Şamanların Erk Hayvanı: Sinekkuşu

Kuzey Amerika’da en bilinen türlerden biri olan Yakut boyunlu Sinekkuşu, ABD’nin doğusundan, kışı geçireceği Orta Amerika’ya gitmek için 1800 mil yol alır. Sinekkuşları çiftleşirken erkeği bir bölgeyi sahiplenir ve dişinin dikkatini oraya çeker. Dişi göründüğünde, erkek ileri geri uçup, havada mükemmel kavisler çizerek, kur yapma dansına başlar. Erkeğin çiftleşme eylemine katılımı sınırlıdır; dişi kuş yumurtlar ve minik yavruların tek başlarına çıkabilmeleri için, gereken 16 gün boyunca kuluçkada yatarken, o da başka dişiler aramak üzere gider.

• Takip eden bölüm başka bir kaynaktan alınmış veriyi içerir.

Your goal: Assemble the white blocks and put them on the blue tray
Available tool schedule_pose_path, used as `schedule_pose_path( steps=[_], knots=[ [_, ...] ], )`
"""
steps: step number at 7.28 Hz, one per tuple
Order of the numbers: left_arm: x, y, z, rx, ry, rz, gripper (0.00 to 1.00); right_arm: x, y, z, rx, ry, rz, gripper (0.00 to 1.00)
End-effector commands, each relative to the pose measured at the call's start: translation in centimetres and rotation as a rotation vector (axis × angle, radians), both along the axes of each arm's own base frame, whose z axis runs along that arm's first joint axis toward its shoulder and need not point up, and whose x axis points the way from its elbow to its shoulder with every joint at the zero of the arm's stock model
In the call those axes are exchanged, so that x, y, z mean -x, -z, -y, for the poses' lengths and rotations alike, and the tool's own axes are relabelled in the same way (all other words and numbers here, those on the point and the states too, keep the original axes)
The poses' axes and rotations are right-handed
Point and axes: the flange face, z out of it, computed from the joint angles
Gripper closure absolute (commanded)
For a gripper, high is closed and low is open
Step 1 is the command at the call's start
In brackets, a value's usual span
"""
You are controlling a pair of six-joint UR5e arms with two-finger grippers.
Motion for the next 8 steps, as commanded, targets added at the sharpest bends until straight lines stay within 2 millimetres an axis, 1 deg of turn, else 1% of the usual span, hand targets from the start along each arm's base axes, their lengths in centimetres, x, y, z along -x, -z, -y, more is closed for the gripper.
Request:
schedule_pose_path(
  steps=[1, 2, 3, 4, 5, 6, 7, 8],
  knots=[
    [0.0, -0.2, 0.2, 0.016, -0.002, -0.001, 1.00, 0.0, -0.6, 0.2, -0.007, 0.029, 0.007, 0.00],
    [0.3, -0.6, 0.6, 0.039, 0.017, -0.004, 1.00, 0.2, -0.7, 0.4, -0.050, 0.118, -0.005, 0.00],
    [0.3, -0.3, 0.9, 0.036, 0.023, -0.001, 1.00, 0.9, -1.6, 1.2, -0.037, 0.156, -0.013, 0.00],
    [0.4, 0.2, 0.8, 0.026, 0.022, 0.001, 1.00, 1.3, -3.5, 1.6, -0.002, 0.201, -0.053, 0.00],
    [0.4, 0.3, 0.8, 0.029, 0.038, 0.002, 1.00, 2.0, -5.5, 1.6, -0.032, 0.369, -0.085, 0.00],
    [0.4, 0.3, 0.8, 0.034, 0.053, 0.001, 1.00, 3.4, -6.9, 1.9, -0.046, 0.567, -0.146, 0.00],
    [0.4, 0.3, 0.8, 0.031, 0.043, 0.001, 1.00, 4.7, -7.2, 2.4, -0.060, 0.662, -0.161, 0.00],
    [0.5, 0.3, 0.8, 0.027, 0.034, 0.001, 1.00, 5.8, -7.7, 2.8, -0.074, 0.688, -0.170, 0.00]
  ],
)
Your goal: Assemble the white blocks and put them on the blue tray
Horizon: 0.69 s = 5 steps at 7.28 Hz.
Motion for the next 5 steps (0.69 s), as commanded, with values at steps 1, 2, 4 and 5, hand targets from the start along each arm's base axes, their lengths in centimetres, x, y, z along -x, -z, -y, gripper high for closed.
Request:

Sinekkuşları, normal bir uçuşta kanatlarını olağanüstü bir oran olan 90 kez çırparlar ve kur yaparken bunun sayısı saniyede 200’e dek çıkar, bu sırada özel bir vınlama sesi duyulur. üçuş sırasında mükemmel bir manevra yetenekleri vardır. Küçük olmalarına karşın uçarak o kadar çok enerji harcarlar ki, bunu telafi edip hayatta kalabilmek için büyük miktarda şekerden yana zengin çiçek özleri yemeleri gerekir. Bu da günlük olarak kendi beden ağırlıklarının iki katıdır. Küçük olmaları onlar için sakınca yaratır, çünkü büyük çapta bir yırtıcı çeşitliliğinin kurbanı olabilirler ki, bunların arasında bazen bir kurbağa, yusufçuk veya bir örümcek bile olabilir. Sinekkuşları bize güzelliğin yeteneğini sunarlar. Yaradan’ın tüm çocukları kendilerince güzeldir, ama özellikle Sinekkuşu bize dünyadaki güzelliği ve mucizeyi anımsatır. O eşsiz uçuş yetenekleri ve beslenme alışkanlıklarıyla, öbür her kanatlıdan farklıdırlar. Sesleri ve hızları bizi zaman zaman korkutsa da, Yaradılış’ın güzelliğinin ayrımına varmamız ve değerini bilmemiz için dikkatimizi dünyasal olana çekmede yardımı olur. Sinekkuşu karşınıza çıkmışsa, hem dünyadaki tüm güzellikler ve hem de onun bir parçası olduğunuz için şükran duymanız gerektiği size anımsatılmaktadır. Kraliçe Viktorya zamanında, içleri doldurulmuş Sinekkuşları insanların evlerini süslemek için kullanılırdı. Her yerde tüyleri elbiseleri ve şapkaları süslüyordu. İnsanlar, bu uçan harikaların güzelliğini elde edebilmek ve beslemek için tuzak kurup, yakalamaya çalışırlardı. Sinekkuşu karşınıza çıkmışsa, Yaradan’dan gelen bir armağanı yalnızca kendinize saklayamazsınız, onu paylaşmanız gerekir diyor olabilir. İnsanlarla paylaşmanız gereken, arkanızda sakladığınız herhangi bir armağanınız mı var? Eğer varsa, Sinekkuşuna kulak verin ve güzellik kanatlansın göğe doğru.